Feel free to pop the excess items up on the For Sale thread. It will help fund the next purchase


----------



## Ken (Mar 19, 2013)

Have you any tips for getting the best out of a 17g LM basket?


----------



## The Systemic Kid (Nov 23, 2012)

Ken said:


> Have you any tips for getting the best out of a 17g LM basket?


You need to get your grind spot on LM and VST baskets are less forgiving. Weigh your dose and set extraction at 25grms (1 fl oz) in 27 secs give or take a bit. Don't over tamp either.

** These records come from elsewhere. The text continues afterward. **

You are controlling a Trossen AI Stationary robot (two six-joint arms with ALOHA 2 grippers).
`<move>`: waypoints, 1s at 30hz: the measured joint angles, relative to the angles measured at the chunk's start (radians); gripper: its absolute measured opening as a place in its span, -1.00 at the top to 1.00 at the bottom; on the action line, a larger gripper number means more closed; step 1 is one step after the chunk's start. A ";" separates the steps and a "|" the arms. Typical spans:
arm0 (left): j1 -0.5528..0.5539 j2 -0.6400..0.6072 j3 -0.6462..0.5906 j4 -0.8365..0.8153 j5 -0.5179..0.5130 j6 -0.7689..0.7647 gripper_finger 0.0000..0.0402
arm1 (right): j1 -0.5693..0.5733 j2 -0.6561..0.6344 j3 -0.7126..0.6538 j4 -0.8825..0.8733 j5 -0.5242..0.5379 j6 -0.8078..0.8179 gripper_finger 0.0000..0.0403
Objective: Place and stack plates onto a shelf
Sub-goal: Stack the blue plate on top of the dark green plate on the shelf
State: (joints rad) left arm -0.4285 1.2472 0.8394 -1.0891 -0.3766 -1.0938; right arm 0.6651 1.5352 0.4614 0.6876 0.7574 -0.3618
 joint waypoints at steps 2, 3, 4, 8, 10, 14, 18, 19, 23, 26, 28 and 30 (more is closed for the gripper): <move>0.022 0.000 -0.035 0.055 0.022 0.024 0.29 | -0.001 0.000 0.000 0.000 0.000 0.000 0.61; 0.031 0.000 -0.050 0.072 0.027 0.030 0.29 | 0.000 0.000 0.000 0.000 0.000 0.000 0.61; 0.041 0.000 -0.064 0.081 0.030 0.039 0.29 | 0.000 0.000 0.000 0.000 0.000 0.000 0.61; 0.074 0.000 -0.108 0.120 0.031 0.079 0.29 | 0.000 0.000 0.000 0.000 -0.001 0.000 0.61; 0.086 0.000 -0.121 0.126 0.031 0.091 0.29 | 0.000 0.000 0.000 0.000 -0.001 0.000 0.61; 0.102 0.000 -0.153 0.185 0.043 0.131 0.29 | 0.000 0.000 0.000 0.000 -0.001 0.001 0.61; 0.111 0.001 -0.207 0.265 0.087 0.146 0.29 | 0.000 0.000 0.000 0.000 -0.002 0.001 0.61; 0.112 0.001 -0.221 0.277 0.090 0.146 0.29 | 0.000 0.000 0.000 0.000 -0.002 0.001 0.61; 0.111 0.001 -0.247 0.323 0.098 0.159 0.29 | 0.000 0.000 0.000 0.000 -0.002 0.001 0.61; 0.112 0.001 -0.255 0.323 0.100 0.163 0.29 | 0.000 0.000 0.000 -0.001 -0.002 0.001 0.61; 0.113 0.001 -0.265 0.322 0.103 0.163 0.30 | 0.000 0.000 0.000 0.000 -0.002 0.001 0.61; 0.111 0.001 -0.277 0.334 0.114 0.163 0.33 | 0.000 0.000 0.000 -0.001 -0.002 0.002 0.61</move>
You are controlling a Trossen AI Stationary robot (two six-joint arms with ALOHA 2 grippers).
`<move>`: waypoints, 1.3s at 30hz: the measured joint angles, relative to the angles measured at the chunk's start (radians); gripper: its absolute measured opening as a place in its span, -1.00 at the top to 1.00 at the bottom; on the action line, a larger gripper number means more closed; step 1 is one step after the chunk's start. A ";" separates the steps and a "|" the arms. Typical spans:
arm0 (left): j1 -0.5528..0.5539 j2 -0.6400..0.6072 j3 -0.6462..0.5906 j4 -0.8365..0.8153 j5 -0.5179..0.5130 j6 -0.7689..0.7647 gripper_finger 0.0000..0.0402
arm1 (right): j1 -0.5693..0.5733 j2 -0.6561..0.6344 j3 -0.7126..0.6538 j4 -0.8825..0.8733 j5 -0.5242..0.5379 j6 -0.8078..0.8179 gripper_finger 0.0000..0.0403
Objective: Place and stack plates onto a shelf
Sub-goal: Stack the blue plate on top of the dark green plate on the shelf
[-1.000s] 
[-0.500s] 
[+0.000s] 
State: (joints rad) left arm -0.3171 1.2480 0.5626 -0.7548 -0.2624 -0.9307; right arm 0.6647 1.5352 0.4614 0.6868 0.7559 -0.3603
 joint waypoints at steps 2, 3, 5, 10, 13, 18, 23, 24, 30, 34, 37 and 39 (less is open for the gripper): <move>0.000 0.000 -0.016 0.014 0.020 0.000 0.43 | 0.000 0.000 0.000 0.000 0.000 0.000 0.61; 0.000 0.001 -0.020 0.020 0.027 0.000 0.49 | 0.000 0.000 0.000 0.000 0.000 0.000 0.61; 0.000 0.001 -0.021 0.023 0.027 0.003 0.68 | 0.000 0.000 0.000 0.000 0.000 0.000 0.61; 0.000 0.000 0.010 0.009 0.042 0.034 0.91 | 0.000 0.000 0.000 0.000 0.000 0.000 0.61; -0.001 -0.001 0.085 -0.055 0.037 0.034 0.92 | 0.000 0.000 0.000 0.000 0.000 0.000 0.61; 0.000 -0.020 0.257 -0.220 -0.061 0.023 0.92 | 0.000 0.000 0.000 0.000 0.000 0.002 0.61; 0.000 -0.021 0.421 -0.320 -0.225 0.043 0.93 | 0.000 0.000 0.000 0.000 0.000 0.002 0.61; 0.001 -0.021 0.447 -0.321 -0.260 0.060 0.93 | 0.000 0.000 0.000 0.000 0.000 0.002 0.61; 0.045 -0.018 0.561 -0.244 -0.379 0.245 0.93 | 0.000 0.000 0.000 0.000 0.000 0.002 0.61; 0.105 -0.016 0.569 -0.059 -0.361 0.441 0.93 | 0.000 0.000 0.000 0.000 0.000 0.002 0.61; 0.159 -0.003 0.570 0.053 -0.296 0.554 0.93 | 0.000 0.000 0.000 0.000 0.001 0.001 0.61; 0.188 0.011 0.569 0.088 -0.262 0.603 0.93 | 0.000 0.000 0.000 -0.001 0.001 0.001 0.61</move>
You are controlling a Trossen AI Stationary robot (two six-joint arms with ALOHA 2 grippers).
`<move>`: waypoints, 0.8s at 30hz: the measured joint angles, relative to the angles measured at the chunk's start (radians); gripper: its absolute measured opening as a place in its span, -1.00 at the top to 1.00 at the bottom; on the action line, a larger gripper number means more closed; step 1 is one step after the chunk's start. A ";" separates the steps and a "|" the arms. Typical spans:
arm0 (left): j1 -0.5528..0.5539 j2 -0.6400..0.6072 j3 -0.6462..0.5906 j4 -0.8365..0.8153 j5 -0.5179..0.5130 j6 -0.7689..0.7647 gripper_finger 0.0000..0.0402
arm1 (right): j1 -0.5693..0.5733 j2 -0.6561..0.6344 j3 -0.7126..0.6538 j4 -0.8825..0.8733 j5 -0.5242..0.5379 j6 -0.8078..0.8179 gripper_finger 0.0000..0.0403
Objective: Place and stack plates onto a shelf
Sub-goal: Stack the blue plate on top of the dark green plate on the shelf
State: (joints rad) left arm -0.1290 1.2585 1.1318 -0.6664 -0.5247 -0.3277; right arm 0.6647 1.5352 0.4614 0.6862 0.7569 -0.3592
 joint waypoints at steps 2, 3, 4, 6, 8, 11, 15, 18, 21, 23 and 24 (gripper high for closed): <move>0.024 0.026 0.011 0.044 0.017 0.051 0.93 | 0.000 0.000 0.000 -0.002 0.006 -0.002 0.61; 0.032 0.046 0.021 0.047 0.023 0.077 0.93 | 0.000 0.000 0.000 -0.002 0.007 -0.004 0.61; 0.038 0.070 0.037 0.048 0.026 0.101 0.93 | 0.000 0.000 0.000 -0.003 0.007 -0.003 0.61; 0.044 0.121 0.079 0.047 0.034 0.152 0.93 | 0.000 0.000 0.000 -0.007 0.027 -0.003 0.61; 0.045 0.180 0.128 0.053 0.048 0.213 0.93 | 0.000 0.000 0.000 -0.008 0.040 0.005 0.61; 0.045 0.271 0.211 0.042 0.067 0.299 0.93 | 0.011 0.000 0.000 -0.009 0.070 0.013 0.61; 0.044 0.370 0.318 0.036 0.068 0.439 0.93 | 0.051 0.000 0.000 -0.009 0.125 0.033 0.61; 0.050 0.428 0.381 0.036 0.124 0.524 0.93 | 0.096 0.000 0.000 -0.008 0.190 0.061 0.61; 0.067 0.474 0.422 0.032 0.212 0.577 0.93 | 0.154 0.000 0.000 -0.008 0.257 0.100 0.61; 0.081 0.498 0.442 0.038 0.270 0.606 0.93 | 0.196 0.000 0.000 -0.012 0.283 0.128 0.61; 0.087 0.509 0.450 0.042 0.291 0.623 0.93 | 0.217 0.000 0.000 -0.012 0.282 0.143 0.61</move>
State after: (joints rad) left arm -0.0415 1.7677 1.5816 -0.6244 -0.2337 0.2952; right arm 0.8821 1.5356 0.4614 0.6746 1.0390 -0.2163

You can increase amount of extraction if you wish - it's down to taste.


----------



## Ken (Mar 19, 2013)

Thanks for your repky . Will do.


----------



## dwalsh1 (Mar 3, 2010)

I was given a VST LM Strada basket, tried it and must be missing something cause I stopped using it and cant see what all the fuss is about. I also had grief knocking the puck out. Went back to the stock basket that came with my Legend.


----------



## Glenn (Jun 14, 2008)

What size Denis?

If you are looking to offload it how much?


----------



## rodabod (Dec 4, 2011)

I already tried to persuade him!


----------



## dwalsh1 (Mar 3, 2010)

17g Glenn and the answer to the next question is no because it was a gift from a friend on Home Barista who sent it to me from the states.


----------